Perché, se non espandiamo il discorso a quello che circonda lo schermo di Harmony Korine, o meglio a quello che lo ricopre e lo filtra (Baby Invasion, se ce ne fosse ancora bisogno, ci racconta una nuova volta quanto il cinema contemporaneo si faccia sopra l’immagine, e sempre meno nel momento della nuda ripresa), allora questa “cosa” ci dice molto poco di nuovo, le partite ai videogiochi riempiono già le file di poltrone dei multisala da anni, e i film in soggettiva esistono dai tempi de La fuga di Delmer Daves (1947!): il punto qui è che – soprattutto quando giochi in God’s Mode, come raccontavo prima – all’interno di un open world come pare essere Baby Invasion, puoi perdere un sacco di tempo senza combinare nulla, o partecipare ad alcuna missione. E’ vero che seguiamo il nostro avatar compiere qualche mini-game secondario (il giro in bici) e addirittura affrontare un boss che esce dall’acqua, ma per il grosso del tempo si limita a girare in tondo, ad esplorare le stanze di questa mega-villa da ricconi appena invasa dalla sua squadra di Teletubbies demoniaci: e perdere ore nella totale inazione mentre – in una sorta di tranche come se si fosse quasi fuori dal proprio corpo – si guardano gli altri compiere azioni che ci appaiono come proseguire lontane e senza senso apparente, è una condizione che conoscono fin troppo bene i gamer appassionati di giochi in free roaming, e che ci riconnette in maniera profonda con le attività del nostro cervello quando sogniamo, e vaghiamo senza sosta né meta in situazioni più o meno affollate che si svolgono davanti ai nostri occhi senza che noi si possa intervenire davvero. Per funzionare davvero fino in fondo, Baby Invasion dovrebbe forse mostrarci una partita (uguale e) diversa ad ogni proiezione del film. Come andare a messa.

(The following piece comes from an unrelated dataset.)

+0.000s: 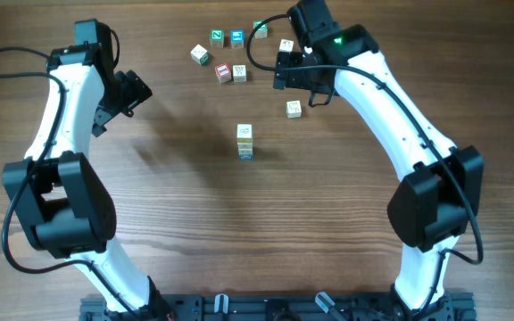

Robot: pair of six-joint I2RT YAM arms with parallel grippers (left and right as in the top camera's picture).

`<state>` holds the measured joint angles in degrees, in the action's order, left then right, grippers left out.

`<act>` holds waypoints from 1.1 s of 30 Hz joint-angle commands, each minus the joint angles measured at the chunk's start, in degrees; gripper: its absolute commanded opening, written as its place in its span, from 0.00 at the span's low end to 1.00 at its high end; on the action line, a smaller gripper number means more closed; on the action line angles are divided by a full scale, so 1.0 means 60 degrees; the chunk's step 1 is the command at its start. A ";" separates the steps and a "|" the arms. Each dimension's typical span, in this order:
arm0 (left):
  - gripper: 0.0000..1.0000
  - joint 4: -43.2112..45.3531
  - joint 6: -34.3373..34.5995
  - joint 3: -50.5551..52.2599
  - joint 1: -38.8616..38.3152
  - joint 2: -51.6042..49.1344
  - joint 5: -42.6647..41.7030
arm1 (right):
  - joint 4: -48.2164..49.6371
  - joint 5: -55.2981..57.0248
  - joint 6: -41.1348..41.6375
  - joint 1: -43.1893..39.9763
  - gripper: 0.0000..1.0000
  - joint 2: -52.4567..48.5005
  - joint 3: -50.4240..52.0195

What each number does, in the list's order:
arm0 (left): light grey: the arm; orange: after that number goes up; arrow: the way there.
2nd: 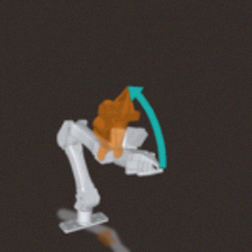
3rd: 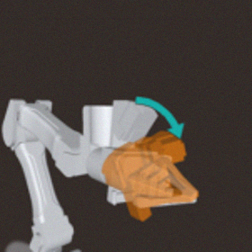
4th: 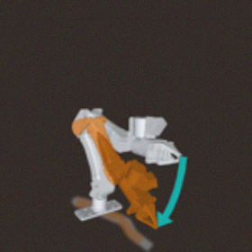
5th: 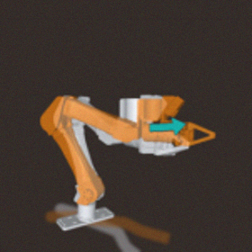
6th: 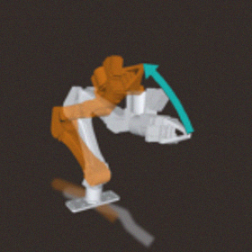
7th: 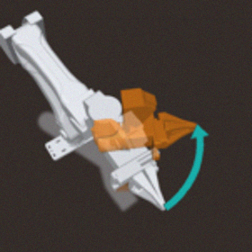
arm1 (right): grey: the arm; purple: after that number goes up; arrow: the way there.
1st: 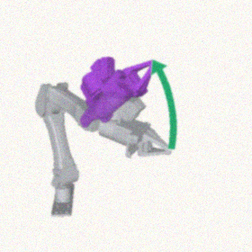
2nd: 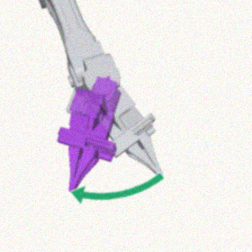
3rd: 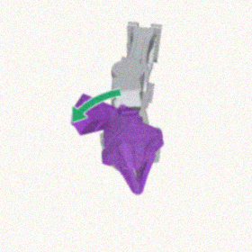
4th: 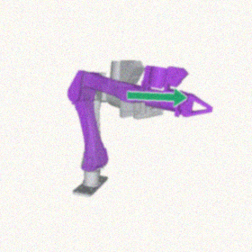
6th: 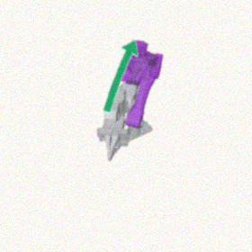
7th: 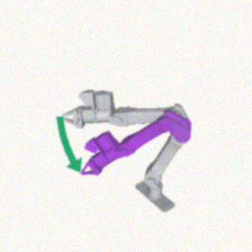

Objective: Form a tower
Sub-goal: 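Open the right gripper and swing it toward the far blocks, then lower the right gripper over the cream 8 block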

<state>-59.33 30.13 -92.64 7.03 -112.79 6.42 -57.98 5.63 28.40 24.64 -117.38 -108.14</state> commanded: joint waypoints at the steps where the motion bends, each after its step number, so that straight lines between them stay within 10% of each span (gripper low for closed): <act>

Guardacaso, quello del sogno è un altro dei concetti ritornanti nel testo che la voce femminile legge durante tutto Baby Invasion – non a caso, i first person shooter si consolidarono definitivamente nell’industria soltanto quando, abbassando il cursore, iniziammo a poter vedere i piedi del nostro personaggio. Come ci disse una volta Laurie Anderson parlando con lei di realtà virtuale, fino a quando non potremo percepire davvero le “periferiche” del nostro corpo, queste fruizioni somiglieranno più facilmente all’esperienza comune ad ogni essere umano di sognare di volare, e di guardare in basso: precisamente quello che fa il personaggio-dio nel finale di Baby Invasion. Ma le intelligenze artificiali sognano pecore non giocanti?